2002.03.18

【ACC '02速報】 「AMISTAD 2」「COAST」など注目の試験結果が発表−−LBCT in Interventional Cardiologyより

 3月17日の「Late Breaking Clinical Trials in Interventional Cardiology」は、インターベンションに関する演題を集めたスポットライトセッション「ACCIS '02」内で開催された。冠動脈インターベンション(PCI)分野で、今年1番の注目を集めた7臨床試験を簡潔に紹介する。

◆ ISAR-STEREO-2
(second Intracoronary Stenting and Angiographic results -- Strut Thickness Effect on REstenosis Outcome)

 ステントのストラット(網状の金属片)の厚さが、ステント留置後の再狭窄率に与える影響を調べた無作為化試験。薄いストラットのステントを留置した群(309人)の方が、厚いステントを留置した群(302人)よりも有意に6カ月後の再狭窄率が低くなることが判明した。

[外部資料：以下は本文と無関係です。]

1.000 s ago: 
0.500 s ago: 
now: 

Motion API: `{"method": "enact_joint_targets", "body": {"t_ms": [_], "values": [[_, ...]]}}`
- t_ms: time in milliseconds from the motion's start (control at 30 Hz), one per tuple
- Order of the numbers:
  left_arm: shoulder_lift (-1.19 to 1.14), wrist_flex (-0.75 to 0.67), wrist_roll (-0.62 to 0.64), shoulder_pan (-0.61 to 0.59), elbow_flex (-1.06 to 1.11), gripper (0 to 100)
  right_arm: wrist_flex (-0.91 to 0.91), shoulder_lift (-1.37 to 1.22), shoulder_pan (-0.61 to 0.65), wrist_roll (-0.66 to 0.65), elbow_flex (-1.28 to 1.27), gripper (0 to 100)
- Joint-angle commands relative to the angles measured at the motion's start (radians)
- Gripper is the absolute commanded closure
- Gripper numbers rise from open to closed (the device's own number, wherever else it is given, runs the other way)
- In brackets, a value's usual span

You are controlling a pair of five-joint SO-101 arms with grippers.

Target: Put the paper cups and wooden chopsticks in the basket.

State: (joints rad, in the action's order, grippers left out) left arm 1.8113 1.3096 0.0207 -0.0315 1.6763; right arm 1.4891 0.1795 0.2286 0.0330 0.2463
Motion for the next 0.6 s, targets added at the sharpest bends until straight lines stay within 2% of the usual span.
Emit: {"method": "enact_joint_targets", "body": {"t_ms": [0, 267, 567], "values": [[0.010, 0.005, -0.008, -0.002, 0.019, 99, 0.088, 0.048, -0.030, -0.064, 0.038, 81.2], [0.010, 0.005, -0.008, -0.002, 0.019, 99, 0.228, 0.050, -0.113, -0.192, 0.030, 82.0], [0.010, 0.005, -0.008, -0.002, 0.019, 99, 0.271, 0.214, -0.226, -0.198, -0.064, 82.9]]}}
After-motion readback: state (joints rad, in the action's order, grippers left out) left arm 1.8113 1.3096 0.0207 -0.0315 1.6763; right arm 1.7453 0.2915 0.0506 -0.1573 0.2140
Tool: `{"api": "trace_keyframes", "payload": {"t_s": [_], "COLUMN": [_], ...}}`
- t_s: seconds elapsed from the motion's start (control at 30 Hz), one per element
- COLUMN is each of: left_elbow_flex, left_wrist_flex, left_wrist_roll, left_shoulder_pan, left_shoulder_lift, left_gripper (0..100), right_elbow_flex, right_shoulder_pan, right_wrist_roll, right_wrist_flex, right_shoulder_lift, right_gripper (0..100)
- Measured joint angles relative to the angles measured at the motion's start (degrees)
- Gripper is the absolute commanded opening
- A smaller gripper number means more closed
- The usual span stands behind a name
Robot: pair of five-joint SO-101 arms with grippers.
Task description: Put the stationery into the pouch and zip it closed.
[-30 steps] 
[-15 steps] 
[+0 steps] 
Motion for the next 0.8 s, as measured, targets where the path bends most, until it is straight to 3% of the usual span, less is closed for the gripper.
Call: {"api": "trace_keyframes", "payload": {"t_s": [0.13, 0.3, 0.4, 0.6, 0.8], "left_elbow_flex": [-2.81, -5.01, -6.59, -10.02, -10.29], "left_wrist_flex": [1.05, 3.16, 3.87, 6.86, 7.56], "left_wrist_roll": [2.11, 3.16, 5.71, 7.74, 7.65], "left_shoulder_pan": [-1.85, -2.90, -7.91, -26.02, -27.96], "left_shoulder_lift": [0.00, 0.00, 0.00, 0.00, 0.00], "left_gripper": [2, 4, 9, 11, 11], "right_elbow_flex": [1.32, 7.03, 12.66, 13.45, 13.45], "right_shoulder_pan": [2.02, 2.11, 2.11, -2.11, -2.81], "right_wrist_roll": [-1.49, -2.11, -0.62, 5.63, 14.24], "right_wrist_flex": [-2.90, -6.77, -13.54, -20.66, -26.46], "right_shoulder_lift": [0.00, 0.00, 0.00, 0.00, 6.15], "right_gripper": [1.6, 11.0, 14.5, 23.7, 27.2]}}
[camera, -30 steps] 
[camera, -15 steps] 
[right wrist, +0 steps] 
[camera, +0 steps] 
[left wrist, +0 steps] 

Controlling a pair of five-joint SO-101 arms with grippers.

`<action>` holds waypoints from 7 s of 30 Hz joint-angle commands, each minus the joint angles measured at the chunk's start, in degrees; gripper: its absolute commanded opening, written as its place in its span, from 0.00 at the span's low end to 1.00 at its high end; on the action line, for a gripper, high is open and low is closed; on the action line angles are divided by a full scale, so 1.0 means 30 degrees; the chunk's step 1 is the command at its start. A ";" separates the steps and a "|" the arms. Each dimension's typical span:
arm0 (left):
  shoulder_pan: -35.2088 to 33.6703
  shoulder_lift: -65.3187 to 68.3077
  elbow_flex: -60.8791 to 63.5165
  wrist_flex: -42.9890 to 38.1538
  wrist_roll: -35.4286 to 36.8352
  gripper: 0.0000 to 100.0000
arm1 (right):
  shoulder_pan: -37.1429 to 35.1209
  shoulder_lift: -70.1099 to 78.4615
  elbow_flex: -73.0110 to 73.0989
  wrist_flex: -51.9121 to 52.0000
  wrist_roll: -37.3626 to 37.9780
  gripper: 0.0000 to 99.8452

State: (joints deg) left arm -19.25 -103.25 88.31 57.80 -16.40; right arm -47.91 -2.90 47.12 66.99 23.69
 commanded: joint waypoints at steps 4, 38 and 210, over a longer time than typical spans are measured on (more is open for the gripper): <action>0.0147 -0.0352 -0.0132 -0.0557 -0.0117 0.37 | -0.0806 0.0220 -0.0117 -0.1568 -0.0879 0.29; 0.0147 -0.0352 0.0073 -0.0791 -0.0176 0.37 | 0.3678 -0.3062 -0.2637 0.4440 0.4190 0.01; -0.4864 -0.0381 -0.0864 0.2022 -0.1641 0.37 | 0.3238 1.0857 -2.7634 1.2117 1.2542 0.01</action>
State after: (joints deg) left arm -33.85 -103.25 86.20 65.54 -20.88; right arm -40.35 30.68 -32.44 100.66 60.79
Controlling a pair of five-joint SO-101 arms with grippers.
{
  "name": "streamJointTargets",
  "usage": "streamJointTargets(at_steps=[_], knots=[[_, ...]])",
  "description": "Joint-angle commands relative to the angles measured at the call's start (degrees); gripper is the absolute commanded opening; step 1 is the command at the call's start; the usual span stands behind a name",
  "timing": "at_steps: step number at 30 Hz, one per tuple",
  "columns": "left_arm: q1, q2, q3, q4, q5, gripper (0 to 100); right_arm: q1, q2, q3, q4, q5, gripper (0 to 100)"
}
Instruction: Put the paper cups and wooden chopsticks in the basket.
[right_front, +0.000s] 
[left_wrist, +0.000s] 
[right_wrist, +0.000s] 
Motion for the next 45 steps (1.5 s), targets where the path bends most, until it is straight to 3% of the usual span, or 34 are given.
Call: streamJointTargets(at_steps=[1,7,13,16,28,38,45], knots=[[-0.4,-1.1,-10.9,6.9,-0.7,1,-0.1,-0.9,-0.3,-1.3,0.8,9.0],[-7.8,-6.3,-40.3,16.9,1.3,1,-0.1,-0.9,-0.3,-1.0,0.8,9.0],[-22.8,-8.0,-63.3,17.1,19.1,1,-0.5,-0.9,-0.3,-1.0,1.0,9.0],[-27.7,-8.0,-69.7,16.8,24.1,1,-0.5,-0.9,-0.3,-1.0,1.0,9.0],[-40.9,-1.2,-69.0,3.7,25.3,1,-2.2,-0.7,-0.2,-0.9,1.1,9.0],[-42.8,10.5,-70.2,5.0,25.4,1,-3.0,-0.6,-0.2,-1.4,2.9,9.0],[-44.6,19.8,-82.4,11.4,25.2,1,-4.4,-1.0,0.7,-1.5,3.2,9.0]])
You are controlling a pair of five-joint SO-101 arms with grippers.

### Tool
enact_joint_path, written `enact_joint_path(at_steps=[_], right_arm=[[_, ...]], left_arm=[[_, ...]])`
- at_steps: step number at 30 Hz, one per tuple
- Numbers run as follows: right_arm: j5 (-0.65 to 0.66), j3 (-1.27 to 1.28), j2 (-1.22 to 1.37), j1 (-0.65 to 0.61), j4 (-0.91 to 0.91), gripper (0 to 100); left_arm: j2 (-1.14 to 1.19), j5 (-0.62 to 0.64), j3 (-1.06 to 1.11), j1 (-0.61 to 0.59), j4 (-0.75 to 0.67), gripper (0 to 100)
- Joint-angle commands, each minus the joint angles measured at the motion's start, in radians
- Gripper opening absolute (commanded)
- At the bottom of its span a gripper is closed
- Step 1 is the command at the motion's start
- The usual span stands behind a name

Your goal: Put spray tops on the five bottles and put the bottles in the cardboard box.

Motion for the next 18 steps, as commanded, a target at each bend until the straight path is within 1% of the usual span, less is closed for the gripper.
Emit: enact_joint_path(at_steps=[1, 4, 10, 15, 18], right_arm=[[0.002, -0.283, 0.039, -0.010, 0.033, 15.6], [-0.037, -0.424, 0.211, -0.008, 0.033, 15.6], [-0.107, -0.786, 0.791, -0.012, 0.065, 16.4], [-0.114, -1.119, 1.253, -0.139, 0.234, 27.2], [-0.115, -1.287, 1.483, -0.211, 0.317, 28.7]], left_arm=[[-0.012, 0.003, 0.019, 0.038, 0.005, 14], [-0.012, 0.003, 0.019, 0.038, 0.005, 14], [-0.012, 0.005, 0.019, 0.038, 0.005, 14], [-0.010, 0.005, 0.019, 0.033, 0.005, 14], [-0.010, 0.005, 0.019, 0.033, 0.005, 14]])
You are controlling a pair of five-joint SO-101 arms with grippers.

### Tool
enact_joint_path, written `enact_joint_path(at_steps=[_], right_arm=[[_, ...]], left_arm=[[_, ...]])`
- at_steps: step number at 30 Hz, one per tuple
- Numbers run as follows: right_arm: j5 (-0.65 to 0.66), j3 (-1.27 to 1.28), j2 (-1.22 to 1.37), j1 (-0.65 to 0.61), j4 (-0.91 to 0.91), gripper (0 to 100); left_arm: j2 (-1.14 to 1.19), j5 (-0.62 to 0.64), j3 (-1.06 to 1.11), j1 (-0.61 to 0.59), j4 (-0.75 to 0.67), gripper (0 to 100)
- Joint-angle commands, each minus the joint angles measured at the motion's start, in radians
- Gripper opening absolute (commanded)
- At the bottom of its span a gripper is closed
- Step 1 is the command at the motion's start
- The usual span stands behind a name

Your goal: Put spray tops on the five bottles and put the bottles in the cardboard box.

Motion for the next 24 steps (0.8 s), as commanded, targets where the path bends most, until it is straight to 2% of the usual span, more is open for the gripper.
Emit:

 今回はストラット厚だけでなく形状も異なる2種類のステントを比較したが、同じ形状でストラットの厚さだけが違う2種類のステントを比較した「ISAR-STEREO-1」と同じ結果となり、ステントの形状に関わらずストラットが薄いほど再狭窄率が低くなることがわかった。

◆ AMISTAD 2
(Acute Myocardial Infarction Study of Adenosine 2)

 アデノシンの心筋保護作用を調べたプラセボ対照無作為化試験。急性心筋梗塞患者2118人を無作為に3群に分け、1.プラセボ、2.アデノシン50μg、3.アデノシン70μg(アデノシンはいずれも体重1kg当たり1分間の投与量。3時間静注)−−を投与後、再灌流療法(血栓溶解術またはPCI)を実施した。

 6カ月後の複合予後(死亡または心不全の発症)に3群で有意差はなく、梗塞サイズはアデノシン50μg投与群ではプラセボと有意差はなかったが、70μg投与群でプラセボより27%縮小し、アデノシンの前投与に心筋保護作用が期待できることが示唆された。

◆ TRENDS
(The Tetra Randomised European Direct Stenting Study)

 冠動脈にステントを留置する際、あらかじめ狭窄部をバルーンカテーテルで広げてからステントを留置する手技と、直接狭窄部にステントを留置する手技とで、安全性が変わるかどうかを調べた試験。

 30日後の主要心イベント率(MACE)は、前拡張群(499人)と直接ステント留置群(501人)とで変わらず(4.2%対3.4%)、前拡張を行わずに直接ステントを留置する手技は、前拡張を行う通常の手技と同程度の安全性で行えることが明らかになった。

◆ COAST
(Heparin-Coated Stents in Small Coronary Arteries)

 太い冠動脈で再狭窄率を下げる効果が知られている「ヘパリン塗布ステント」(商品名:heparin-coated JOSTENT Flex)が、直径2.0〜2.6mmの細冠動脈でも同様の効果を発揮するかどうかを検討。再発細冠動脈狭窄がある狭心症患者600人を無作為に、1.経皮的冠動脈形成術(PTCA)のみ、2.PTCA後通常のステントを留置、3.PTCA後ヘパリン塗布ステントを留置−−の3群に分け、予後を比較した。

 6カ月後の血管径は3群とも変わらず、心筋梗塞など心疾患の発症率にも違いはなかった。ヘパリン塗布の有無で差がないだけではなく、PTCA単独群とステント留置群との間にも差がないという、意外な結果になった。

◆ AMIGO
(Atherectomy and Multilink stenting Improves Gain and Outcomes)

 ステントの留置前に、狭窄部の組織を除去する冠動脈形成術(DCA)を実施すると、安全に冠動脈の開存率を改善できるかを調べた。

 DCA併用群(381人)とステント単独群(372人)を8カ月追跡したところ、MACEの発生率は変わらなかったものの、冠動脈の開存率にも違いは無く、総じてみるとDCAの併用が常に良い結果につながるわけではないことがわかった。

◆ PRESENT
(PREliminary Safety Evaluation of Nanoporous Tacrolimus eluting stents)
◆ EVIDENT
(Endo-Vascular Investigation Determining the Safety of a New Tacrolimus Eluting Stent Graft)

 両者とも、免疫抑制薬のタクロリムスを塗布したステントの安全性・実用可能性(フィージビリティー)を調べた試験。

 ステントの作製にはナノテクノロジーが活用されており、ステント表面の微細な穴から薬剤が徐放される仕組み。いずれも小規模ながら、30日後のMACE発生率は0%で、実用に足る安全性があることが確かめられた。ただし、60日前後で2例に標的病変への再インターベンション(TLR)が必要になっており、タクロリムスの塗布量を増やした試験を進める一方、長期的な安全性をみる動物実験も続ける。